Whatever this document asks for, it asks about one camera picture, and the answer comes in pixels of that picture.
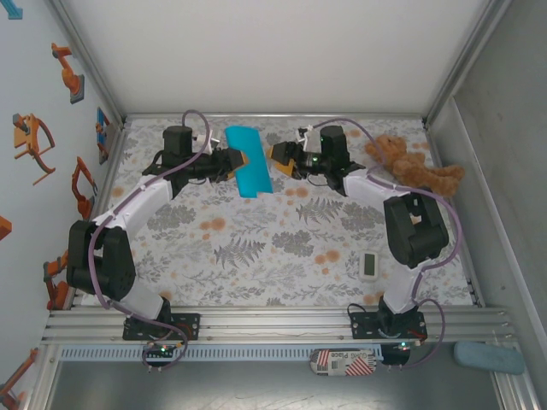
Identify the white digital timer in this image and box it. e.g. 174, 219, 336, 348
357, 251, 380, 283

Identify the brown teddy bear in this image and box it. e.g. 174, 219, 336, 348
363, 134, 466, 197

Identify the white slotted cable duct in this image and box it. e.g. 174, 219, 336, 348
59, 345, 385, 360

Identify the orange curved machine sticker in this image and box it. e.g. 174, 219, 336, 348
11, 113, 56, 185

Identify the thin black wire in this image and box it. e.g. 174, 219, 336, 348
348, 296, 384, 319

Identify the floral print table mat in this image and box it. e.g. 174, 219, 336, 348
80, 115, 475, 308

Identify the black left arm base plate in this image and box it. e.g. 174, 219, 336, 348
122, 313, 202, 342

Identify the aluminium frame post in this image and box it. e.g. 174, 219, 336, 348
421, 0, 514, 129
46, 0, 129, 127

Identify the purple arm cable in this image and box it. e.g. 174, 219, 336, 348
87, 109, 215, 372
307, 118, 465, 371

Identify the blue and orange sticker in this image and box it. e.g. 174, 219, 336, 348
96, 106, 119, 166

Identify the blue sponge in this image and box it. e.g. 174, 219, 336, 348
453, 340, 526, 376

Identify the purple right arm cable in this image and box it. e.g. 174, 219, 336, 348
307, 118, 465, 371

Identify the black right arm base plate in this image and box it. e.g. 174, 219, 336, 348
350, 311, 427, 342

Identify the newspaper print pencil case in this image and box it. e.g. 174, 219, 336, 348
309, 348, 379, 378

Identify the wide aluminium frame rail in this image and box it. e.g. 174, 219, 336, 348
40, 305, 521, 345

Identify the blue paper sheet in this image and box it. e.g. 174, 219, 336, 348
224, 126, 274, 199

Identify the small LED circuit board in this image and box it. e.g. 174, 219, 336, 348
144, 341, 180, 358
391, 339, 422, 354

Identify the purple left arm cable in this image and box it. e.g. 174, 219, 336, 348
87, 109, 215, 372

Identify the thin aluminium crossbar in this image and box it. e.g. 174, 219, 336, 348
126, 112, 426, 121

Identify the aluminium side rail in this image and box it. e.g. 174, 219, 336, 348
68, 121, 132, 308
424, 121, 486, 308

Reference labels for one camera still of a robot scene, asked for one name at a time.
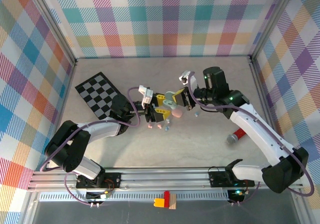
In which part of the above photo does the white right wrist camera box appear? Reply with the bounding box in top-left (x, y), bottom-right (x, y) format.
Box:
top-left (178, 70), bottom-right (196, 86)

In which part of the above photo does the black left controller box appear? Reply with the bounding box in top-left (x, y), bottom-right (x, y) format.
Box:
top-left (86, 190), bottom-right (112, 201)

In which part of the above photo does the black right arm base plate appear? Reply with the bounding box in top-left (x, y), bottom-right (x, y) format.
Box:
top-left (208, 170), bottom-right (256, 187)

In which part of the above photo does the thin aluminium frame rail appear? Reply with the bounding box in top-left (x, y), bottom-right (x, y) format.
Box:
top-left (74, 55), bottom-right (252, 60)

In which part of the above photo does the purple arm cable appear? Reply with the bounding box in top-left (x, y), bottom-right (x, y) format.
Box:
top-left (188, 71), bottom-right (315, 206)
top-left (39, 87), bottom-right (141, 206)

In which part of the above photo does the aluminium mounting rail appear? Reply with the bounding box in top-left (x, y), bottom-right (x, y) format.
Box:
top-left (27, 167), bottom-right (305, 192)

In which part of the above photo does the aluminium frame post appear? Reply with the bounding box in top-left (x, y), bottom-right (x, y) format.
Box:
top-left (23, 0), bottom-right (77, 67)
top-left (248, 0), bottom-right (301, 63)

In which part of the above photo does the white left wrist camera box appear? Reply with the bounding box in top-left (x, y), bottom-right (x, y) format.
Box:
top-left (138, 84), bottom-right (154, 109)

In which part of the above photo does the tan wooden block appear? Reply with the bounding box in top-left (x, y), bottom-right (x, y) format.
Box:
top-left (168, 193), bottom-right (177, 210)

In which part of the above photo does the mint green earbud charging case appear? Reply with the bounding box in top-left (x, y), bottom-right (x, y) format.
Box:
top-left (162, 91), bottom-right (179, 110)

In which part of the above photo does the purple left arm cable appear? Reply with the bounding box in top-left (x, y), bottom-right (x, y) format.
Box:
top-left (39, 87), bottom-right (141, 206)

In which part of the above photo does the black controller box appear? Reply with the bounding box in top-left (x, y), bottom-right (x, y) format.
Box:
top-left (86, 190), bottom-right (112, 201)
top-left (227, 188), bottom-right (246, 202)

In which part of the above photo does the aluminium side frame rail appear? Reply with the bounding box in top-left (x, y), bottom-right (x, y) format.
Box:
top-left (247, 56), bottom-right (288, 168)
top-left (44, 61), bottom-right (78, 172)

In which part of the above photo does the tall red building block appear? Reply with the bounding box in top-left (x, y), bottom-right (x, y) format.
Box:
top-left (163, 190), bottom-right (171, 208)

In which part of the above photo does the black grey chessboard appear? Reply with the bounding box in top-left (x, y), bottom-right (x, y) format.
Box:
top-left (74, 71), bottom-right (125, 121)

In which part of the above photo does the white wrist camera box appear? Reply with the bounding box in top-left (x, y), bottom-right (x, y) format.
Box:
top-left (178, 70), bottom-right (196, 86)
top-left (138, 84), bottom-right (154, 109)

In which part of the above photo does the black right controller box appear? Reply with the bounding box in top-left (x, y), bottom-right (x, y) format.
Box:
top-left (227, 188), bottom-right (246, 202)

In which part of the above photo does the white slotted cable duct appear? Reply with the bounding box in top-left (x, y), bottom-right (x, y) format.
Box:
top-left (38, 192), bottom-right (231, 202)

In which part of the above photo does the red marker with grey cap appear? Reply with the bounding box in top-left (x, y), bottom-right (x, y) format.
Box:
top-left (226, 127), bottom-right (248, 145)

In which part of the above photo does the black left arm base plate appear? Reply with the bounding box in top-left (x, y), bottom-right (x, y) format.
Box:
top-left (76, 172), bottom-right (122, 190)

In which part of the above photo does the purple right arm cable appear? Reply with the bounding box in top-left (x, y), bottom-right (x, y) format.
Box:
top-left (188, 71), bottom-right (315, 206)

* **EXERCISE AIM**
Using the material above, report each line where "grey" occurs.

* **ANSWER SECTION**
In which part of the above photo does the black grey chessboard appear? Reply with the bounding box in top-left (x, y), bottom-right (x, y) format.
In which part of the above photo does the red marker with grey cap appear? Reply with the bounding box in top-left (x, y), bottom-right (x, y) format.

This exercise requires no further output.